*Exercise goal*.
Copy each line of the listing that includes "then".

*Information shown*.
■ ■ ■ ■ ■

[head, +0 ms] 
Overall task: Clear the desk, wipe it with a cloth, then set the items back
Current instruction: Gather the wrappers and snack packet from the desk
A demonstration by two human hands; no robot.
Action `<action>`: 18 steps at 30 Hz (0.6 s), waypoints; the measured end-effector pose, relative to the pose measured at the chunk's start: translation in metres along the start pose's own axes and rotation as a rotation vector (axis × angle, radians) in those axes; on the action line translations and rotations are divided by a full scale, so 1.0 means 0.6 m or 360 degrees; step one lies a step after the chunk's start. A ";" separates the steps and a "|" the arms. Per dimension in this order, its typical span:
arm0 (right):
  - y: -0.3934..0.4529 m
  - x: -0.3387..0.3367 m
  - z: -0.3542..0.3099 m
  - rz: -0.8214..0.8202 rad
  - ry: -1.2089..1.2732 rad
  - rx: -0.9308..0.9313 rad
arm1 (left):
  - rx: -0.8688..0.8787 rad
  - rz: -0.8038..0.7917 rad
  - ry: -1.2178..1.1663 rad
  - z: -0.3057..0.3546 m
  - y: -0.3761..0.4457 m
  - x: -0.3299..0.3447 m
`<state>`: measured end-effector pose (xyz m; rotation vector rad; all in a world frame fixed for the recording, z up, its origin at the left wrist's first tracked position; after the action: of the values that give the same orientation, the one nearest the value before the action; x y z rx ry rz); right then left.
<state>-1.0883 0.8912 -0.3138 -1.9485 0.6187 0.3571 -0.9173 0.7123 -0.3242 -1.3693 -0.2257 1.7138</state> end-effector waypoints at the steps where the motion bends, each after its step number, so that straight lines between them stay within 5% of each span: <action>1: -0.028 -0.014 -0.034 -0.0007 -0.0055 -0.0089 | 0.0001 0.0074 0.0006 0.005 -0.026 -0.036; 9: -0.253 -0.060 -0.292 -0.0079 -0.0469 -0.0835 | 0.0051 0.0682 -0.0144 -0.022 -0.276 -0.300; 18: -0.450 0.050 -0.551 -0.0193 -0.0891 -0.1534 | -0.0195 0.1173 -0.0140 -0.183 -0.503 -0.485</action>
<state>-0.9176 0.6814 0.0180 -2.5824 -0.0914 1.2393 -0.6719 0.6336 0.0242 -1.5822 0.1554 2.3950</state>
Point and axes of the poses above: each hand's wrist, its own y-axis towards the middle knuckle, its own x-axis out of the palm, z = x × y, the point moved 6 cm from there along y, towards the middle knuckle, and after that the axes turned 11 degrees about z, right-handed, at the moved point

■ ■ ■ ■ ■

*Response*.
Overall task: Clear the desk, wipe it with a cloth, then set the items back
`<state>`: measured end-effector pose (xyz m; rotation vector rad; all in a world frame fixed for the recording, z up, its origin at the left wrist's first tracked position; after the action: of the values that give the same orientation, the one nearest the value before the action; x y z rx ry rz); right then left.

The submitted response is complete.